Goal of the exercise:
Out of the entries that follow, copy each line containing "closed".

(Data entries)
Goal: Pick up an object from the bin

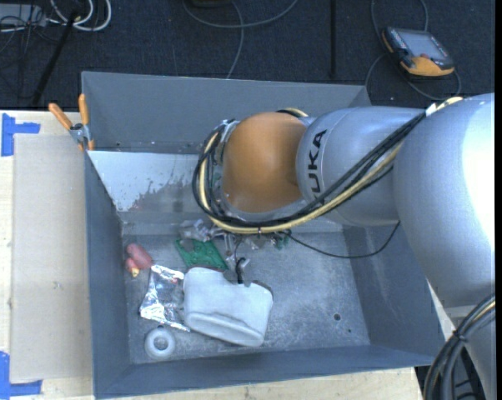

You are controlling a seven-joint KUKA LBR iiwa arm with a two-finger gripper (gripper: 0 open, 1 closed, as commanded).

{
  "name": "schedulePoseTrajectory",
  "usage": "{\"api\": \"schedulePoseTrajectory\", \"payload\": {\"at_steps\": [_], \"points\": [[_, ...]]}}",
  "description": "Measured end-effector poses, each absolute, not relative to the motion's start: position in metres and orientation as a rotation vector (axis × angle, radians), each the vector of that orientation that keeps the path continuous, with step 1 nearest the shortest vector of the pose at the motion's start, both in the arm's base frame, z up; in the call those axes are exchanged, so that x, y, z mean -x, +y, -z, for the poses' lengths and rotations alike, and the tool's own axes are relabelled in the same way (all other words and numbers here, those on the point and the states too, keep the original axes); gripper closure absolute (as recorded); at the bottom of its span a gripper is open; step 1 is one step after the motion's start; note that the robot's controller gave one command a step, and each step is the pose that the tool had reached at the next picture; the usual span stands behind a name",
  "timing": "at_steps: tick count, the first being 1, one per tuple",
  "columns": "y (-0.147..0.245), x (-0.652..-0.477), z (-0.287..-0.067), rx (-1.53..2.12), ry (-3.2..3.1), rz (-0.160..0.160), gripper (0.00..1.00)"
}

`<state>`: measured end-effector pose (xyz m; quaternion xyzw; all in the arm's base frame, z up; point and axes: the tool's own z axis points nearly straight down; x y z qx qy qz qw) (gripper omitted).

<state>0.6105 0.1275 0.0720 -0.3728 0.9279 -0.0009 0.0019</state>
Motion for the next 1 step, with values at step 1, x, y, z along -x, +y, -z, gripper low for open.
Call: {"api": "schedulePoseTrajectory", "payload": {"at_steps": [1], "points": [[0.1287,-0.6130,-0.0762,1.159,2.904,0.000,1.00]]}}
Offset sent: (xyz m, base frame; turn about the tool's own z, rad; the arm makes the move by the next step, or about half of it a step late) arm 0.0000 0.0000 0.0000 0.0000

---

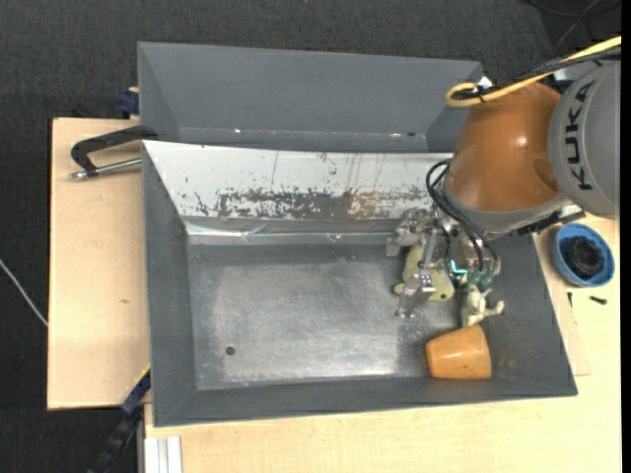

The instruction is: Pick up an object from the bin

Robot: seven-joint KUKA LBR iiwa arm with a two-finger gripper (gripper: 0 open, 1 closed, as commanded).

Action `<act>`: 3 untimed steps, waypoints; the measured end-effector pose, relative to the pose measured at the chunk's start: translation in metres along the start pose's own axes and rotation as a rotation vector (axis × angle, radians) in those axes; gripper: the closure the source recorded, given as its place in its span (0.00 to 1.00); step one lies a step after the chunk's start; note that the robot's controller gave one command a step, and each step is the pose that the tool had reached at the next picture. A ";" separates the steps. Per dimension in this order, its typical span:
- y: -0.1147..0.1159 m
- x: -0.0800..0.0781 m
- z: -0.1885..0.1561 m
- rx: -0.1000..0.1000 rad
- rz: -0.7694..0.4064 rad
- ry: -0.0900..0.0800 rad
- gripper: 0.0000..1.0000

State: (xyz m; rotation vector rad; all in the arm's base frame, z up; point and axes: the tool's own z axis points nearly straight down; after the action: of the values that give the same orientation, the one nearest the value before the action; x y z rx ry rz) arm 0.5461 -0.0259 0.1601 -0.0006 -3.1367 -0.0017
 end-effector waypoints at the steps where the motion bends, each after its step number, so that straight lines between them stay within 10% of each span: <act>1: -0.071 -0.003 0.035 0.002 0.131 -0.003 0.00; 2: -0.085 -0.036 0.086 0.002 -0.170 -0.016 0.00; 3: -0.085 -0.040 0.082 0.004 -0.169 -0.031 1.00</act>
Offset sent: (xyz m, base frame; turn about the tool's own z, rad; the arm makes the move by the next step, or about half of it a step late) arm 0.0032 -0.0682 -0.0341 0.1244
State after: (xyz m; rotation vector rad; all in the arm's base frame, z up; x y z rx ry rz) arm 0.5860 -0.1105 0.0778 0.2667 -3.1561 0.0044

Task output:
You are controlling a seven-joint KUKA LBR iiwa arm with a two-finger gripper (gripper: 0 open, 1 closed, as commanded).
Robot: seven-joint KUKA LBR iiwa arm with a two-finger gripper (gripper: 0 open, 1 closed, as commanded).

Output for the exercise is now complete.